Provided material:

* * * *

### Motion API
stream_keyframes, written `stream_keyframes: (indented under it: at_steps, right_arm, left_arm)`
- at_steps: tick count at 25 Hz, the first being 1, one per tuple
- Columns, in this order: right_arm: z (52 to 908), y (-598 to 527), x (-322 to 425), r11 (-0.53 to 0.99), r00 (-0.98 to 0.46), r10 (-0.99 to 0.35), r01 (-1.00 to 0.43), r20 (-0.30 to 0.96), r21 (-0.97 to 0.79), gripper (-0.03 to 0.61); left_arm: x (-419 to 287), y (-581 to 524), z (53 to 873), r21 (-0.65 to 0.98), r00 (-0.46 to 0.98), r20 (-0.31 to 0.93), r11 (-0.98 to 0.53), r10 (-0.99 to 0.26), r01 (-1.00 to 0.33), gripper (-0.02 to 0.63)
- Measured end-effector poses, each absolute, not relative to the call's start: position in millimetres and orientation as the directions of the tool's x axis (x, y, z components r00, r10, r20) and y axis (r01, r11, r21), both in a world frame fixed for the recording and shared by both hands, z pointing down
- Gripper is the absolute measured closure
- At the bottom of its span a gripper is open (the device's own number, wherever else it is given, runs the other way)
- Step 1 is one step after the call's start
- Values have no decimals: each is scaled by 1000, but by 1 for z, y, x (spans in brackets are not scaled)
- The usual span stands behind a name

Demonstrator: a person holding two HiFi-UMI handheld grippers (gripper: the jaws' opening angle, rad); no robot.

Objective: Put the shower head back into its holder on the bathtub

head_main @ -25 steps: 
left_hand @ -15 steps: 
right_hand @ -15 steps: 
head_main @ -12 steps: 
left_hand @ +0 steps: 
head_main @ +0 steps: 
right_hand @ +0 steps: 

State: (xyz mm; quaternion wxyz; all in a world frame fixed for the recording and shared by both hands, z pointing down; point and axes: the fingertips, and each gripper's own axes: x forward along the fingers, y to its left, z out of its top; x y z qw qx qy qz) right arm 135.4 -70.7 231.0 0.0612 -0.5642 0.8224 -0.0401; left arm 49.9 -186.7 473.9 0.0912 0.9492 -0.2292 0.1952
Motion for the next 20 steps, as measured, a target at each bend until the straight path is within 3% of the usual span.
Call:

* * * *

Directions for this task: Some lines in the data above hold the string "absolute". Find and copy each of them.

Written solution:
- Measured end-effector poses, each absolute, not relative to the call's start: position in millimetres and orientation as the directions of the tool's x axis (x, y, z components r00, r10, r20) and y axis (r01, r11, r21), both in a world frame fixed for the recording and shared by both hands, z pointing down
- Gripper is the absolute measured closure

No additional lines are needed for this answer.